The task
The job is to output each record exactly as it stands, pictures excluded.

--*--

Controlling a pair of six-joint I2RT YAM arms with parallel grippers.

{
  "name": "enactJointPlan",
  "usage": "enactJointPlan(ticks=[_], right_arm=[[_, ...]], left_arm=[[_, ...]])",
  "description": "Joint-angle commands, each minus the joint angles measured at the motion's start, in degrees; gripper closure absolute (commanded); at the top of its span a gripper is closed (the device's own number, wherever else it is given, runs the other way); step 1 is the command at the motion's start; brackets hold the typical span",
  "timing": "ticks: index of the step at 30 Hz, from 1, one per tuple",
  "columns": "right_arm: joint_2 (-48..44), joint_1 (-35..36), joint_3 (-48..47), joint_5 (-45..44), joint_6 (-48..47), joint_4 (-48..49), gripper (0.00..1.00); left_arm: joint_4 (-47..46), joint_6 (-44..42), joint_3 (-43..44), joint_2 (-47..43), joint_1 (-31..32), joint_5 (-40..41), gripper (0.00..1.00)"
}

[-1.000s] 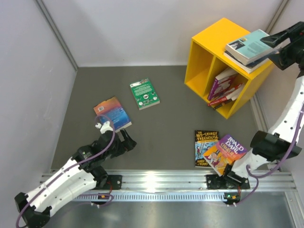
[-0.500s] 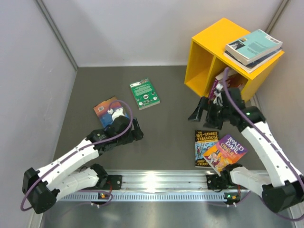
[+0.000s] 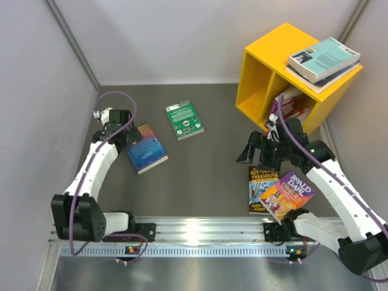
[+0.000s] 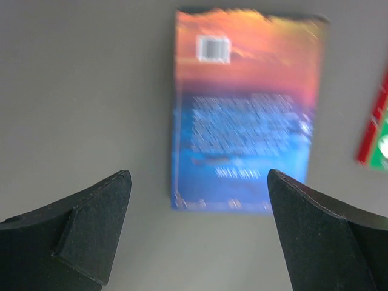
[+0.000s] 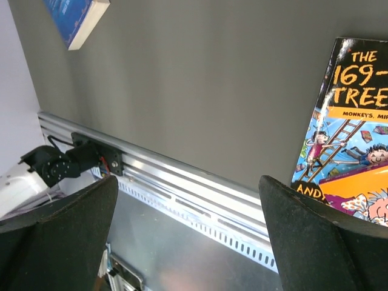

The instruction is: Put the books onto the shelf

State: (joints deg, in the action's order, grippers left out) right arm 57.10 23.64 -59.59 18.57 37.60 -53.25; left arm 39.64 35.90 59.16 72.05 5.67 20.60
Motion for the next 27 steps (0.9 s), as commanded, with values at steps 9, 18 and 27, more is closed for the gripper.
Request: enactJointPlan(ticks=[9,18,27], right_arm=[[-7.6,1.1,6.2,1.2,-1.5,-5.5,0.0],[-4.7,1.1,3.6,-1.9,-4.0,-8.0,0.0],[-0.9,1.1,2.7,-2.7,-5.7,-6.9,0.0]], left_arm=[[-14.2,-3.9,9.5,18.9,-11.5,-3.9,0.01],[-17.9,-2.1,14.8,31.0,-15.7,-7.3,0.01],[-18.0,0.0,17.2,38.2,-15.6,-11.9,0.01]])
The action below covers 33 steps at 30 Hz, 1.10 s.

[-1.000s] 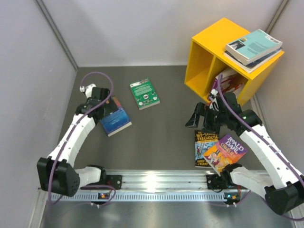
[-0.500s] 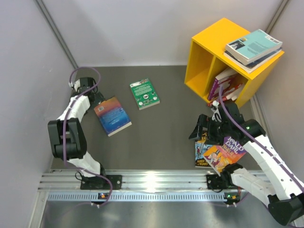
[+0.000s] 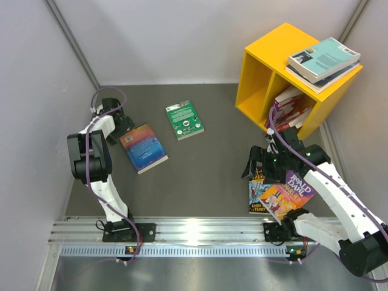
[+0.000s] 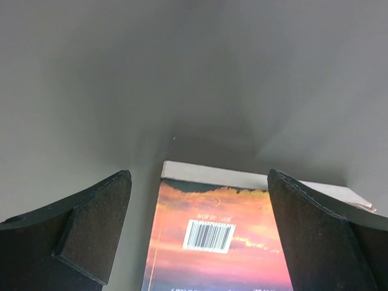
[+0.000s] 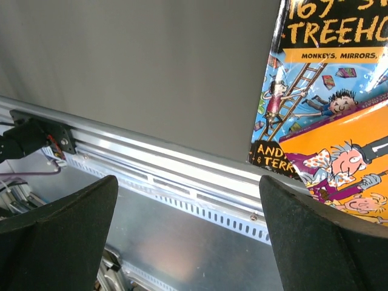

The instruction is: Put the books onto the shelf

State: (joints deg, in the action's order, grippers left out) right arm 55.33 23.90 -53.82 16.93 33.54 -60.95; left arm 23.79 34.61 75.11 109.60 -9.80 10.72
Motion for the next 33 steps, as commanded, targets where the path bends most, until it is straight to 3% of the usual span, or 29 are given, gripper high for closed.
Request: enactJointPlan(ticks=[1,11,18,27,33], right_arm=[[1.1,0.8,-3.0,-0.9,-1.6,1.3,0.0],[4.0,0.8,-3.0,-0.4,-3.7,2.7,0.0],[5.6,0.8,-2.4,0.8,-5.3,4.5,0.0],[9.4,0.8,1.6,7.1,-4.5,12.9,0.0],[14.7,1.2,8.0,21.0,1.6,31.1,0.0]], left_arm=[[-2.1,1.2,1.3,1.2,-0.1,-2.3,0.01],[2.6,3.4,3.8,4.7,-0.1,-2.8,0.02],[2.3,7.4,-5.4,-0.3,2.1,-7.6,0.1],[5.3,15.0,-17.1,-12.6,18.6,-6.7,0.1],[8.6,25.4,-22.3,-20.1,31.3,-7.1,0.09]])
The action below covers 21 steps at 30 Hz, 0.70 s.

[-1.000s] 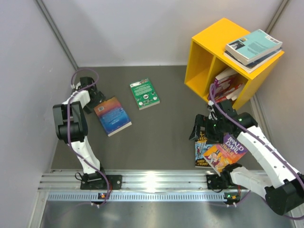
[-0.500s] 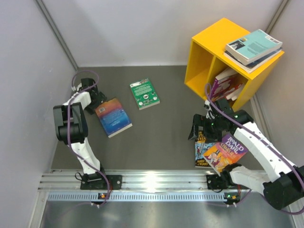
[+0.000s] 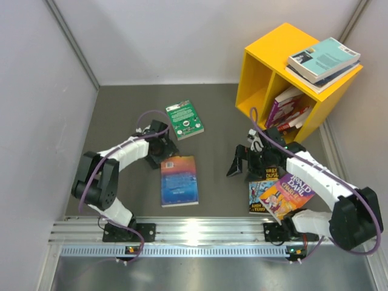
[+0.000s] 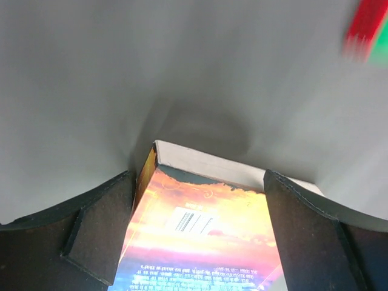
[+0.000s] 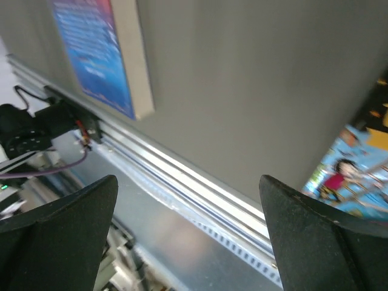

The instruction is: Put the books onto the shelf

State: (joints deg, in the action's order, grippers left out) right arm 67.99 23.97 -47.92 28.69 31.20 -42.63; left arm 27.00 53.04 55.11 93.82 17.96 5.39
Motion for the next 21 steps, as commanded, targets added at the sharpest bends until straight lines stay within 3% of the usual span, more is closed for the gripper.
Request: enactJointPlan(ticks=[1,5,10,17,21], right_arm=[[2.8,1.6,2.8,10.3,5.3,15.7,0.0],[6.8,4.7,6.4,13.1,12.4,31.0,0.0],[13.3,12.3,7.3,12.3,16.5,40.0,0.0],[24.7,21.2,8.5,9.5,21.1,50.6,0.0],[30.7,21.8,7.3,9.6,20.7,53.0,0.0]], left_arm=[[5.9,7.5,-2.6,-6.1,4.3,-1.7,0.09],[11.2,7.1,-1.8,-12.1,4.6,2.7,0.07],[19.4,6.7,-0.6,-20.6,4.5,7.8,0.04],[20.4,13.7,-13.9,-33.2,5.7,3.2,0.06],[17.8,19.1,-21.0,-39.1,10.9,3.2,0.05]])
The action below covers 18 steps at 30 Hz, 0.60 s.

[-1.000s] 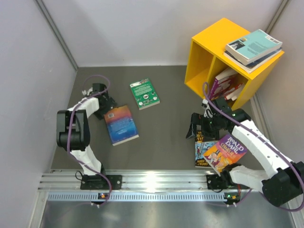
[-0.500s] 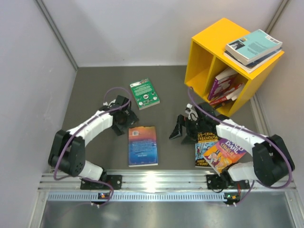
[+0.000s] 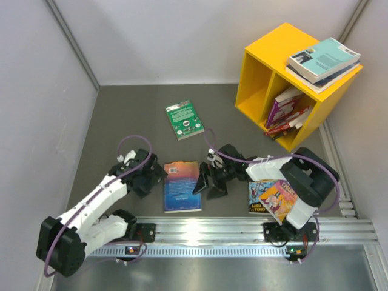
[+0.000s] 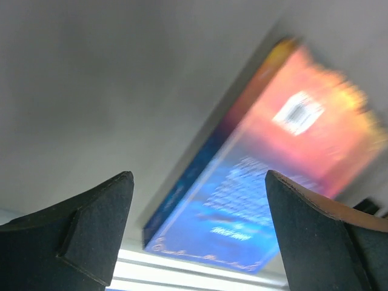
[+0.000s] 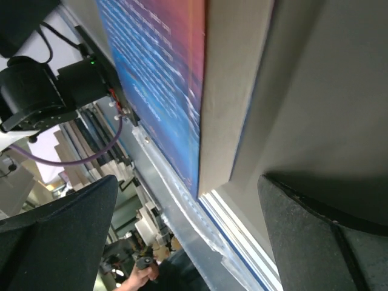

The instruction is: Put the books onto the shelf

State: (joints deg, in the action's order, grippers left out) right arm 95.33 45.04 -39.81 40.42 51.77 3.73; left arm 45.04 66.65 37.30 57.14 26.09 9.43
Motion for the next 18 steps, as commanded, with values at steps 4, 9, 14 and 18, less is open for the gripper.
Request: enactJointPlan(ticks=[4,9,14,18], right_arm=[[7.3,0.9,-3.9,-3.3,0.1,6.6,0.0],[9.8,2.1,-5.5,-5.1,3.0,8.3,0.0],[10.7,6.3,-10.6,-4.9,5.1,8.9,0.2],[7.8,8.4,-12.7,-6.6,3.4,4.5,0.5]], left_arm=[[-7.8,8.9,-9.4,0.3,6.6,-3.8,0.05],[-16.9,10.2,-9.7,11.6,14.9,-4.2,0.05],[-26.0,11.0,-6.4,16.9,19.3,-5.4,0.05],[-26.3,10.9,-5.8,14.3,19.4,-3.6,0.05]])
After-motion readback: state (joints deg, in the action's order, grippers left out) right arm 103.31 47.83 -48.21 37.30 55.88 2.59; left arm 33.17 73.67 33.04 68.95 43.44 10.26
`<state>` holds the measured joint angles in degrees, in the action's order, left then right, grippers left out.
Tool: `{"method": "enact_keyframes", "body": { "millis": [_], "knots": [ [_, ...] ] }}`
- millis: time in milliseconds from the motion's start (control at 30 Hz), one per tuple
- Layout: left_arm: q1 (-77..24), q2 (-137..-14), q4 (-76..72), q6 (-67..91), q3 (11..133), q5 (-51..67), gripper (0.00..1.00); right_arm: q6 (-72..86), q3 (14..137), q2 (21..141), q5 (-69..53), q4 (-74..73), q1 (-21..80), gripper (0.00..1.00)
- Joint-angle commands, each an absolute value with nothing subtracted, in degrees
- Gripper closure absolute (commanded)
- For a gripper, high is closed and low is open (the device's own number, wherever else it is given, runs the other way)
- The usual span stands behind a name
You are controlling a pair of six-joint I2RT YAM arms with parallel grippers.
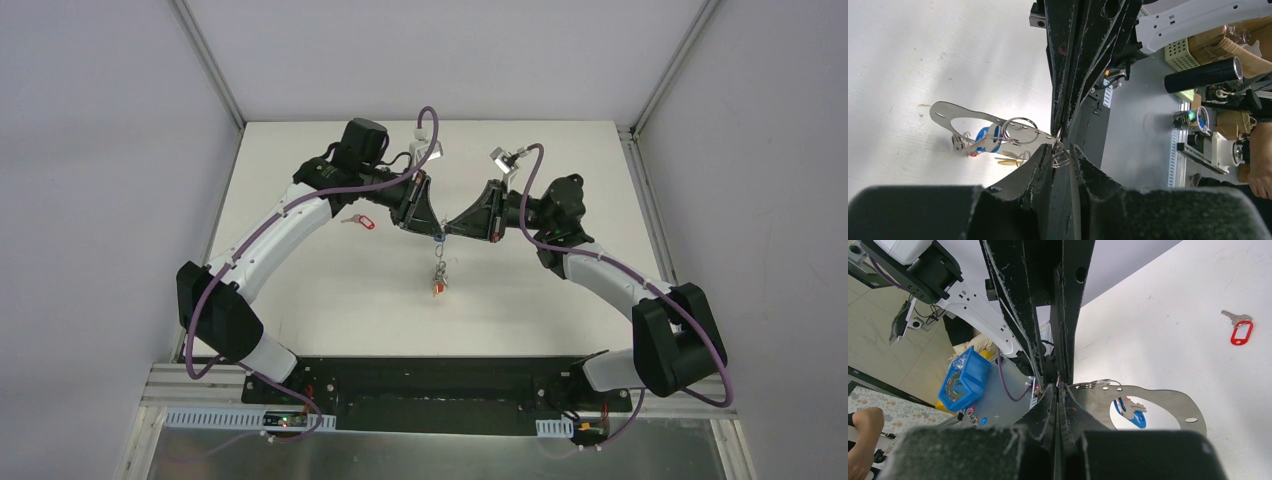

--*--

Task answer
Controlling a pair of six-joint I2RT YAM arms with parallel grippers.

{
  "name": "enactJointPlan",
  "usage": "enactJointPlan(ticks=[_], right_arm=[[_, ...]], left_arm=[[_, ...]])",
  "description": "Joint-angle commands, each minus the joint angles measured at the motion's start, in degrees; gripper closure absolute (commanded); at the top of its span a gripper is closed (the device's own number, wherever else it is given, runs the other way); step 1 is the command at the motion's start; brackets hold the typical span",
  "timing": "ticks: index of the step at 30 Hz, from 1, one per tuple",
  "columns": "right_arm: joint_2 (-48..44), joint_1 (-35..36), joint_3 (-48..47), joint_5 (-45..44), joint_6 (-48..47), joint_4 (-48..49), gripper (0.00..1.00); left_arm: joint_4 (-47..46), joint_6 (-44..42), joint_3 (-43..44), joint_2 (-47..43), joint_1 (-31..32), joint_5 (-40..41), gripper (0.00..1.00)"
}

[-1.000s] 
[-0.500s] 
[+0.000s] 
[+0.000s] 
[+0.000s] 

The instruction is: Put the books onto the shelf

State: (joints deg, in the action's order, grippers left out) right arm 57.10 23.64 -59.59 18.57 37.60 -53.25; left arm 39.64 35.90 59.16 72.05 5.67 20.60
Motion for the next 27 steps (0.9 s), as commanded, with values at steps 9, 18 and 27, more is closed for the gripper.
Request: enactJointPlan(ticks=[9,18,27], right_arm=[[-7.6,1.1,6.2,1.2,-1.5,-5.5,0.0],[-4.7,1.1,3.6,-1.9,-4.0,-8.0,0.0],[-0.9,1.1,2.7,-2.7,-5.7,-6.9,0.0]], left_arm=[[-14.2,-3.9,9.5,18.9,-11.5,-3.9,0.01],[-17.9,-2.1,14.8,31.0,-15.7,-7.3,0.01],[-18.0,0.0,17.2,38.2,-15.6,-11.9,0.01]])
The action below covers 33 steps at 30 Hz, 1.10 s.

[-1.000s] 
[-0.500s] 
[+0.000s] 
[+0.000s] 
[+0.000s] 

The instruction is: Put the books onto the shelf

State: (joints deg, in the action's order, grippers left out) right arm 55.33 23.90 -53.82 16.93 33.54 -60.95; left arm 23.79 34.61 75.11 109.60 -9.80 10.72
Motion for the next 33 steps, as commanded, targets where the path bends most, until it is straight to 3% of the usual span, or 29 are given, gripper high for closed.
Request: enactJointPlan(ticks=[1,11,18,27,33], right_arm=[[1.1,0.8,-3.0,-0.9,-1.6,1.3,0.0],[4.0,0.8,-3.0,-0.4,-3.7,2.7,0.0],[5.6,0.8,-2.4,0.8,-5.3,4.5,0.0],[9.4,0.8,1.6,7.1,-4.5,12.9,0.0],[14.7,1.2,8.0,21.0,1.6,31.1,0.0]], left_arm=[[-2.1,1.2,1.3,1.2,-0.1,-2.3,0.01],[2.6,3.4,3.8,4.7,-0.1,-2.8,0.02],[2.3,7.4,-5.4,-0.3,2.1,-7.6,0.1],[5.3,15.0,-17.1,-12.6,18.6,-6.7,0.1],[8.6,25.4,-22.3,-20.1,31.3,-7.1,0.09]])
The action below covers 21 steps at 30 Hz, 0.70 s.

[-1.000s] 
[-0.500s] 
[+0.000s] 
[+0.000s] 
[+0.000s] 

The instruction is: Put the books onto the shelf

State: (joints deg, in the action's order, grippers left out) right arm 67.99 23.97 -47.92 28.69 31.20 -42.63; left arm 27.00 53.04 55.11 93.82 17.96 5.39
Motion for the next 21 steps, as commanded, targets added at the sharpest bends until straight lines stay within 3% of the usual span, more is closed for the gripper.
Request: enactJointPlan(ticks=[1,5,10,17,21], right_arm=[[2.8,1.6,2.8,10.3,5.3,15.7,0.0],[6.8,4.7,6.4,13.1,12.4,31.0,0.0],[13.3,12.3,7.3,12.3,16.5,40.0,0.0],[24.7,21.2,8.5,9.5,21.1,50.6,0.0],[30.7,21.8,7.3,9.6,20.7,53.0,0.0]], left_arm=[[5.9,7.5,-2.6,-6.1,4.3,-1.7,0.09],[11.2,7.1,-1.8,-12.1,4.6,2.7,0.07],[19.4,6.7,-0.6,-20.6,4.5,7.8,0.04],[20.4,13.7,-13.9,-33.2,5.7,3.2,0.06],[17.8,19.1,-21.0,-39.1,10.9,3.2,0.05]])
The action below covers 18 steps at 30 Hz, 0.60 s.

[-1.000s] 
[-0.500s] 
[+0.000s] 
[+0.000s] 
[+0.000s] 

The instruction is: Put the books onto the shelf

State: (joints deg, in the action's order, grippers left out) right arm 95.33 45.04 -39.81 40.42 51.77 3.73; left arm 45.04 66.65 37.30 57.14 26.09 9.43
Motion for the next 18 steps, as commanded, with values at steps 4, 9, 14 and 18, less is open for the gripper.
Request: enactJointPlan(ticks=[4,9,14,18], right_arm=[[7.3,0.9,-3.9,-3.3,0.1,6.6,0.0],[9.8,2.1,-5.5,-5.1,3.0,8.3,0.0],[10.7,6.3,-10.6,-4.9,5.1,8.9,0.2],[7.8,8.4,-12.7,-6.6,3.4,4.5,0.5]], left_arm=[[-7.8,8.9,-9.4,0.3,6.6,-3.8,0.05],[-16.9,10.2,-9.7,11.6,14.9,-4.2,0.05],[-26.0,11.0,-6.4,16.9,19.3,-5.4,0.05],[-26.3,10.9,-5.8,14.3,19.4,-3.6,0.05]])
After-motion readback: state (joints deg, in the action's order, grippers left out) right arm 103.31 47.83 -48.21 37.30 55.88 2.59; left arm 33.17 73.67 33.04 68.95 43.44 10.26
`<state>` holds the measured joint angles in degrees, in the action's order, left then right, grippers left out.
Tool: `{"method": "enact_keyframes", "body": { "millis": [_], "knots": [ [_, ...] ] }}`
- millis: time in milliseconds from the motion's start (control at 30 Hz), one per tuple
- Layout: left_arm: q1 (-77..24), q2 (-137..-14), q4 (-76..72), q6 (-67..91), q3 (11..133), q5 (-51..67), gripper (0.00..1.00); right_arm: q6 (-72..86), q3 (14..137), q2 (21..141), q5 (-69..53), q4 (-74..73), q1 (-21..80), gripper (0.00..1.00)
- Joint-angle commands, each an absolute value with nothing subtracted, in degrees
- Gripper closure absolute (commanded)
- For a gripper, high is closed and low is open (the device's own number, wherever else it is given, runs the other way)
- The usual span stands behind a name
You are controlling a pair of six-joint I2RT YAM arms with parallel grippers.

The answer contains nothing more.